3.9. Statistical Analysis
All experiments were triple replicated. Values in content and FRSA determination were expressed as mean ± SD. The Student’s t-test was applied in the significance determination of indices between different groups.
4. Conclusions
In the present study, a chemical deacidification process was applied in SCF ethanol extract to decrease the content of organic acid. The effects of this process on the contents of four representative lignan, total phenolic compounds, and antioxidant activity were also determined. Furthermore, the acute toxicity of four kinds of extract were also compared in mice by oral administration. Advances on acute toxicity of different components in SCF, including specific lignans, essential oils, and citric acid were reviewed. In accordance with these published results, our data proved that the deacidification procedure improved the safety of SCF ethanol extract by decreasing the content of lignan and organic acid.

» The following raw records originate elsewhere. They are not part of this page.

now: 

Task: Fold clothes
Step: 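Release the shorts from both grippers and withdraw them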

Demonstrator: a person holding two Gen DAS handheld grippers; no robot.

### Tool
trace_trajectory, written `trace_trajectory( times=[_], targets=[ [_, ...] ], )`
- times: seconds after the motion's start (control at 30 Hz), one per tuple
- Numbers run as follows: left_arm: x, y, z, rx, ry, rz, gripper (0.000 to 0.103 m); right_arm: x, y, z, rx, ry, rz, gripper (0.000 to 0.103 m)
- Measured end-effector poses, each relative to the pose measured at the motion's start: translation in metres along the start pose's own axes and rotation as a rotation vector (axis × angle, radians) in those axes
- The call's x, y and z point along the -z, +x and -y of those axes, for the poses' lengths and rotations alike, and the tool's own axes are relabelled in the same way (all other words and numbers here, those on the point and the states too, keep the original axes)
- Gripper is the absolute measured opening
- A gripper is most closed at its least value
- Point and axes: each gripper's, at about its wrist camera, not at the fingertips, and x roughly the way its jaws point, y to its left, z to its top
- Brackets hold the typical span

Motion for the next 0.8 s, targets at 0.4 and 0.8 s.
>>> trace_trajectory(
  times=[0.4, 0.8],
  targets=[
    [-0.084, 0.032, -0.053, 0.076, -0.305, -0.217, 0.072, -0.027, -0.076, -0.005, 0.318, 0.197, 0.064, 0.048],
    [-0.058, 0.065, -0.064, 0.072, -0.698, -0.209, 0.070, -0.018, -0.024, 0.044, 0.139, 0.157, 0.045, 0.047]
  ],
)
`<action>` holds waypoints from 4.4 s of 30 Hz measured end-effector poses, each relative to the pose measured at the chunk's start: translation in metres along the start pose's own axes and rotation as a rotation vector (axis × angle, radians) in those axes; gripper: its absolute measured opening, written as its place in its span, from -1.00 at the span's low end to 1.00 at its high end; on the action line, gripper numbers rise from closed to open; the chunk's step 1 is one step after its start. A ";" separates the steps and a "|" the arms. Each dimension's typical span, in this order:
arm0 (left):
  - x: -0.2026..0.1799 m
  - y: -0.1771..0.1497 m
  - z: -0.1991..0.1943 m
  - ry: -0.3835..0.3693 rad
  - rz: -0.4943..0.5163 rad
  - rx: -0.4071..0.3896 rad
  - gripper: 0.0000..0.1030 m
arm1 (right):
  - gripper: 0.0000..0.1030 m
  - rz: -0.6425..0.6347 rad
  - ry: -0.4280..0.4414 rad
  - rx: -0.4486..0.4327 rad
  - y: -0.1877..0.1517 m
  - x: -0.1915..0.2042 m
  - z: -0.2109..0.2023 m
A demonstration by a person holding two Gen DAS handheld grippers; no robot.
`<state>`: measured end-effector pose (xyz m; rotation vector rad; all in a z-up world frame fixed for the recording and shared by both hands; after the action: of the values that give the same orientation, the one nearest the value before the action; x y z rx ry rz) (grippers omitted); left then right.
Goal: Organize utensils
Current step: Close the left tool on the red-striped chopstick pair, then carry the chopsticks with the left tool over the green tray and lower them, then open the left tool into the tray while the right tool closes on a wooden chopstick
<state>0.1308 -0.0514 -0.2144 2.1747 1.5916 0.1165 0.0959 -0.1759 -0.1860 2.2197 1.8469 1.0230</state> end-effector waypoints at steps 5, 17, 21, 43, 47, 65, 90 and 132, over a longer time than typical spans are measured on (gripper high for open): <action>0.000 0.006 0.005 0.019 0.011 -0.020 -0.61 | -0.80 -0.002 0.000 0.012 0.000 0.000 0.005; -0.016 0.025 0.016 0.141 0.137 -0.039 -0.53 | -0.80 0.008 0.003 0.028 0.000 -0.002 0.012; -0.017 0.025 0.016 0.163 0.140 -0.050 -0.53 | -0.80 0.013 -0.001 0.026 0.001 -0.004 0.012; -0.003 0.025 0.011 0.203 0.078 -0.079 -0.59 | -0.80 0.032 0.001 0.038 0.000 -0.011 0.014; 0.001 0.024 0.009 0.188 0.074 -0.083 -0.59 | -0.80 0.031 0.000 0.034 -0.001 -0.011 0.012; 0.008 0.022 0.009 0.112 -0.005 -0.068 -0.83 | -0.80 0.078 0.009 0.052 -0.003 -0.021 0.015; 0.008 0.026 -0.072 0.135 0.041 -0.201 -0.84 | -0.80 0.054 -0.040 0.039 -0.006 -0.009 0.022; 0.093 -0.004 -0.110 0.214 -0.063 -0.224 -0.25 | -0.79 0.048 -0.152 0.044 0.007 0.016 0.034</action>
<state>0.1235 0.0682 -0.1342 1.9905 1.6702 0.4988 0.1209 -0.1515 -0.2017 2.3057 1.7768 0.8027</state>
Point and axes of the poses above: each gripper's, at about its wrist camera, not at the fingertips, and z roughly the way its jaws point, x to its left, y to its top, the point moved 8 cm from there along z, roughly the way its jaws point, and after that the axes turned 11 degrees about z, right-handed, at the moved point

The deacidification process significantly decreased the contents of organic acids and total lignans. This will facilitate the development of health foods or beverages from S. chinensis. This process also provides the possibility to recover natural citric acid from the calcium citrate precipitate obtained. Furthermore, the extra extraction using hexane will enrich lignans, which can be used in medicine development. In general, these processes will facilitate the production of various kinds of S. chinensis extract, meeting the needs of the development of health foods, food additives, beverages, and medicines.